_TRY IT_
For every line below, set down an identical copy.

_INPUT DATA_

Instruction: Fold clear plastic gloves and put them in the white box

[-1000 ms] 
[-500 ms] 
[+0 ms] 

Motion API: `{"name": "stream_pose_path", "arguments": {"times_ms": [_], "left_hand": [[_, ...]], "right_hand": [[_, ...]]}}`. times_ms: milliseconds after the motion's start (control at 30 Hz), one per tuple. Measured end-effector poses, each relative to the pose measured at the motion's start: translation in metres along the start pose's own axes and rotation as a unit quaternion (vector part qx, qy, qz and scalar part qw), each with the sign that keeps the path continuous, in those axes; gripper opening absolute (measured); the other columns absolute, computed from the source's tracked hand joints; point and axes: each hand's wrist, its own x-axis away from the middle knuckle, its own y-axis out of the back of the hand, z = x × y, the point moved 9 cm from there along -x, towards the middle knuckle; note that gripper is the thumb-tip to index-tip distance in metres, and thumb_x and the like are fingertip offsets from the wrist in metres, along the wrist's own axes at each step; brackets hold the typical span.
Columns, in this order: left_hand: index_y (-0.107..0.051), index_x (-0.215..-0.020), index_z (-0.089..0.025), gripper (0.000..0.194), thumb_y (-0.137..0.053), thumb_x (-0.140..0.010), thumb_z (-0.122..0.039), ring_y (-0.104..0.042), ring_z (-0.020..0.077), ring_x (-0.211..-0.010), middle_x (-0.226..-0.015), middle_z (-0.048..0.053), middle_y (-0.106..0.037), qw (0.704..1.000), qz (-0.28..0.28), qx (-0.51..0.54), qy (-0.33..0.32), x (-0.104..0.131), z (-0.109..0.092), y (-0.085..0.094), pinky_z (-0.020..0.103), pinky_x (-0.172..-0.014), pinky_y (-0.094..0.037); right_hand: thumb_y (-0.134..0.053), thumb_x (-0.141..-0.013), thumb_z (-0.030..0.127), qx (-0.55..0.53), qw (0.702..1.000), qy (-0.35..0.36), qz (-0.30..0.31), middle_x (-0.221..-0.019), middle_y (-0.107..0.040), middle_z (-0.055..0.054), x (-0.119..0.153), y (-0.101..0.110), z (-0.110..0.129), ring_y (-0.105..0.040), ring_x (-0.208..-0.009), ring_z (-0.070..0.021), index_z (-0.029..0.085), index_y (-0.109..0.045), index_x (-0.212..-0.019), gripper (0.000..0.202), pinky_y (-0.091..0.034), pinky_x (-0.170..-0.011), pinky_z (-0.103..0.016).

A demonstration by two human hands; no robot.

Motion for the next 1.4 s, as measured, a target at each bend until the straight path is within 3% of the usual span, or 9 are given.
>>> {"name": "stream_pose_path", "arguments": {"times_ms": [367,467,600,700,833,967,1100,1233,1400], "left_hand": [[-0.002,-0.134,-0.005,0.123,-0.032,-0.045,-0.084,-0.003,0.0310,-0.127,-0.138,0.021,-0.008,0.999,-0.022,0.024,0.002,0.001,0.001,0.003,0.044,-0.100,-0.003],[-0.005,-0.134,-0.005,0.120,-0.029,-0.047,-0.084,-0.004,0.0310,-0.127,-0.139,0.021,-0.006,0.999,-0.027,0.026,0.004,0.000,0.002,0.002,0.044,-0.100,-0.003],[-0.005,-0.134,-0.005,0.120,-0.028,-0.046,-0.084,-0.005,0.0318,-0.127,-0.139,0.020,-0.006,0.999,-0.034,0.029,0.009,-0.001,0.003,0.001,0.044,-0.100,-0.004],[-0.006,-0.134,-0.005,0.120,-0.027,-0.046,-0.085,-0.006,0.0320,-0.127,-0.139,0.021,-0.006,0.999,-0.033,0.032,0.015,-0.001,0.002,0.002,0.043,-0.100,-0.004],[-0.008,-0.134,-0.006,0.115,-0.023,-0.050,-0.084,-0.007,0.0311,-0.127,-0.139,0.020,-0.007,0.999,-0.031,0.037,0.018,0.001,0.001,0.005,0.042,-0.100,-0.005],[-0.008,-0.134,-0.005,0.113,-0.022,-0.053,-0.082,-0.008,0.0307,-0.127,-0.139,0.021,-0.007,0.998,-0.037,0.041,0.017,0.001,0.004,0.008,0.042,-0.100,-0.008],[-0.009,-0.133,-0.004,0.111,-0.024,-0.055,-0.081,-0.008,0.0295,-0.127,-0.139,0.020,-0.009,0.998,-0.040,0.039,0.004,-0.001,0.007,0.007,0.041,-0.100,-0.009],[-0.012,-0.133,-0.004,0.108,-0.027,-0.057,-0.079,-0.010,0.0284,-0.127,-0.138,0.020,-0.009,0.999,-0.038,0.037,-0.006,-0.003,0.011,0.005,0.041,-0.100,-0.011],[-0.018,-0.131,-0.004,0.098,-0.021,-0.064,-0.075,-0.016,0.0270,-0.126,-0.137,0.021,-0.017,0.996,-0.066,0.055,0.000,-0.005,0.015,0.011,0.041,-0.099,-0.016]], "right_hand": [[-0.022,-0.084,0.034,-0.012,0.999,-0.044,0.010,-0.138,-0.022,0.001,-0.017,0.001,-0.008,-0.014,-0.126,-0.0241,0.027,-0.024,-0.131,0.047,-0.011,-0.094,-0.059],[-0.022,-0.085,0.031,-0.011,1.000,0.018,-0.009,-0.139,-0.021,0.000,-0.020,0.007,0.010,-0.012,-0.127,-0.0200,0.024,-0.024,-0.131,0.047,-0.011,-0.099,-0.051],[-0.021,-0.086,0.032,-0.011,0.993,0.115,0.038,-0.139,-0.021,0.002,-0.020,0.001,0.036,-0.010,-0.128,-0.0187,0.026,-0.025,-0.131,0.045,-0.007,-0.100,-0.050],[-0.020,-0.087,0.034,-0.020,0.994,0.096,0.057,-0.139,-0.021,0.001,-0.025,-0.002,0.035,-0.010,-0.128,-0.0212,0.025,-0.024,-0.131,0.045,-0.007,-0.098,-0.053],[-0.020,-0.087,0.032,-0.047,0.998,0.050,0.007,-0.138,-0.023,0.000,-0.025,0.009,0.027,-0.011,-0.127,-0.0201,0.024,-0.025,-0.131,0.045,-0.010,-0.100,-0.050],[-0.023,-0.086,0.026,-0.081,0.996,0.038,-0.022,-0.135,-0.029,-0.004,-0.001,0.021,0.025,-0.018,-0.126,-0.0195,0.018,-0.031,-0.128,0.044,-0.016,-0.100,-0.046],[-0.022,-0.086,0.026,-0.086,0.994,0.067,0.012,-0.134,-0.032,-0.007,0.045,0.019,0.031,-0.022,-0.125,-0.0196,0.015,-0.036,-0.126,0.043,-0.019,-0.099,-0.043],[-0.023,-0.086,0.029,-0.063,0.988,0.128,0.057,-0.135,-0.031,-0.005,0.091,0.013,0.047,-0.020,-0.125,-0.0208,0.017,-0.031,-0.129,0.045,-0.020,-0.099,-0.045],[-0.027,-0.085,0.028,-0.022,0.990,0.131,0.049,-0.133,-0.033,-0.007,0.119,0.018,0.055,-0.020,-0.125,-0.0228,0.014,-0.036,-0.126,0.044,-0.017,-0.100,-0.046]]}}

_ANSWER SPACE_
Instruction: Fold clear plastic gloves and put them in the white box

[-1000 ms] 
[-500 ms] 
[+0 ms] 

Motion API: `{"name": "stream_pose_path", "arguments": {"times_ms": [_], "left_hand": [[_, ...]], "right_hand": [[_, ...]]}}`. times_ms: milliseconds after the motion's start (control at 30 Hz), one per tuple. Measured end-effector poses, each relative to the pose measured at the motion's start: translation in metres along the start pose's own axes and rotation as a unit quaternion (vector part qx, qy, qz and scalar part qw), each with the sign that keeps the path continuous, in those axes; gripper opening absolute (measured); the other columns absolute, computed from the source's tracked hand joints; point and axes: each hand's wrist, its own x-axis away from the middle knuckle, its own y-axis out of the back of the hand, z = x × y, the point moved 9 cm from there along -x, towards the middle knuckle; note that gripper is the thumb-tip to index-tip distance in metres, and thumb_x and the like are fingertip offsets from the wrist in metres, along the wrist's own axes at each step; brackets hold the typical span.
Columns, in this order: left_hand: index_y (-0.107..0.051), index_x (-0.215..-0.020), index_z (-0.089..0.025), gripper (0.000..0.194), thumb_y (-0.137..0.053), thumb_x (-0.140..0.010), thumb_z (-0.122..0.039), ring_y (-0.104..0.042), ring_z (-0.020..0.077), ring_x (-0.211..-0.010), middle_x (-0.226..-0.015), middle_z (-0.048..0.053), middle_y (-0.106..0.037), qw (0.704..1.000), qz (-0.28..0.28), qx (-0.51..0.54), qy (-0.33..0.32), x (-0.104..0.131), z (-0.109..0.092), y (-0.085..0.094), pinky_z (-0.020..0.103), pinky_x (-0.172..-0.014), pinky_y (-0.094..0.037); right_hand: thumb_y (-0.134..0.053), thumb_x (-0.141..-0.013), thumb_z (-0.030..0.127), qx (-0.55..0.53), qw (0.702..1.000), qy (-0.35..0.36), qz (-0.30..0.31), middle_x (-0.221..-0.019), middle_y (-0.107..0.040), middle_z (-0.055..0.054), x (-0.119..0.153), y (-0.101..0.110), z (-0.110..0.129), ring_y (-0.105..0.040), ring_x (-0.208..-0.009), ring_z (-0.070..0.021), index_z (-0.029..0.085), index_y (-0.109..0.045), index_x (-0.212..-0.019), gripper (0.000..0.202), pinky_y (-0.091..0.034), pinky_x (-0.170..-0.011), pinky_z (-0.103..0.016).

A demonstration by two human hands; no robot.

Motion for the next 1.4 s, as measured, a target at each bend until the straight path is within 3% of the usual span, or 9 are given.
>>> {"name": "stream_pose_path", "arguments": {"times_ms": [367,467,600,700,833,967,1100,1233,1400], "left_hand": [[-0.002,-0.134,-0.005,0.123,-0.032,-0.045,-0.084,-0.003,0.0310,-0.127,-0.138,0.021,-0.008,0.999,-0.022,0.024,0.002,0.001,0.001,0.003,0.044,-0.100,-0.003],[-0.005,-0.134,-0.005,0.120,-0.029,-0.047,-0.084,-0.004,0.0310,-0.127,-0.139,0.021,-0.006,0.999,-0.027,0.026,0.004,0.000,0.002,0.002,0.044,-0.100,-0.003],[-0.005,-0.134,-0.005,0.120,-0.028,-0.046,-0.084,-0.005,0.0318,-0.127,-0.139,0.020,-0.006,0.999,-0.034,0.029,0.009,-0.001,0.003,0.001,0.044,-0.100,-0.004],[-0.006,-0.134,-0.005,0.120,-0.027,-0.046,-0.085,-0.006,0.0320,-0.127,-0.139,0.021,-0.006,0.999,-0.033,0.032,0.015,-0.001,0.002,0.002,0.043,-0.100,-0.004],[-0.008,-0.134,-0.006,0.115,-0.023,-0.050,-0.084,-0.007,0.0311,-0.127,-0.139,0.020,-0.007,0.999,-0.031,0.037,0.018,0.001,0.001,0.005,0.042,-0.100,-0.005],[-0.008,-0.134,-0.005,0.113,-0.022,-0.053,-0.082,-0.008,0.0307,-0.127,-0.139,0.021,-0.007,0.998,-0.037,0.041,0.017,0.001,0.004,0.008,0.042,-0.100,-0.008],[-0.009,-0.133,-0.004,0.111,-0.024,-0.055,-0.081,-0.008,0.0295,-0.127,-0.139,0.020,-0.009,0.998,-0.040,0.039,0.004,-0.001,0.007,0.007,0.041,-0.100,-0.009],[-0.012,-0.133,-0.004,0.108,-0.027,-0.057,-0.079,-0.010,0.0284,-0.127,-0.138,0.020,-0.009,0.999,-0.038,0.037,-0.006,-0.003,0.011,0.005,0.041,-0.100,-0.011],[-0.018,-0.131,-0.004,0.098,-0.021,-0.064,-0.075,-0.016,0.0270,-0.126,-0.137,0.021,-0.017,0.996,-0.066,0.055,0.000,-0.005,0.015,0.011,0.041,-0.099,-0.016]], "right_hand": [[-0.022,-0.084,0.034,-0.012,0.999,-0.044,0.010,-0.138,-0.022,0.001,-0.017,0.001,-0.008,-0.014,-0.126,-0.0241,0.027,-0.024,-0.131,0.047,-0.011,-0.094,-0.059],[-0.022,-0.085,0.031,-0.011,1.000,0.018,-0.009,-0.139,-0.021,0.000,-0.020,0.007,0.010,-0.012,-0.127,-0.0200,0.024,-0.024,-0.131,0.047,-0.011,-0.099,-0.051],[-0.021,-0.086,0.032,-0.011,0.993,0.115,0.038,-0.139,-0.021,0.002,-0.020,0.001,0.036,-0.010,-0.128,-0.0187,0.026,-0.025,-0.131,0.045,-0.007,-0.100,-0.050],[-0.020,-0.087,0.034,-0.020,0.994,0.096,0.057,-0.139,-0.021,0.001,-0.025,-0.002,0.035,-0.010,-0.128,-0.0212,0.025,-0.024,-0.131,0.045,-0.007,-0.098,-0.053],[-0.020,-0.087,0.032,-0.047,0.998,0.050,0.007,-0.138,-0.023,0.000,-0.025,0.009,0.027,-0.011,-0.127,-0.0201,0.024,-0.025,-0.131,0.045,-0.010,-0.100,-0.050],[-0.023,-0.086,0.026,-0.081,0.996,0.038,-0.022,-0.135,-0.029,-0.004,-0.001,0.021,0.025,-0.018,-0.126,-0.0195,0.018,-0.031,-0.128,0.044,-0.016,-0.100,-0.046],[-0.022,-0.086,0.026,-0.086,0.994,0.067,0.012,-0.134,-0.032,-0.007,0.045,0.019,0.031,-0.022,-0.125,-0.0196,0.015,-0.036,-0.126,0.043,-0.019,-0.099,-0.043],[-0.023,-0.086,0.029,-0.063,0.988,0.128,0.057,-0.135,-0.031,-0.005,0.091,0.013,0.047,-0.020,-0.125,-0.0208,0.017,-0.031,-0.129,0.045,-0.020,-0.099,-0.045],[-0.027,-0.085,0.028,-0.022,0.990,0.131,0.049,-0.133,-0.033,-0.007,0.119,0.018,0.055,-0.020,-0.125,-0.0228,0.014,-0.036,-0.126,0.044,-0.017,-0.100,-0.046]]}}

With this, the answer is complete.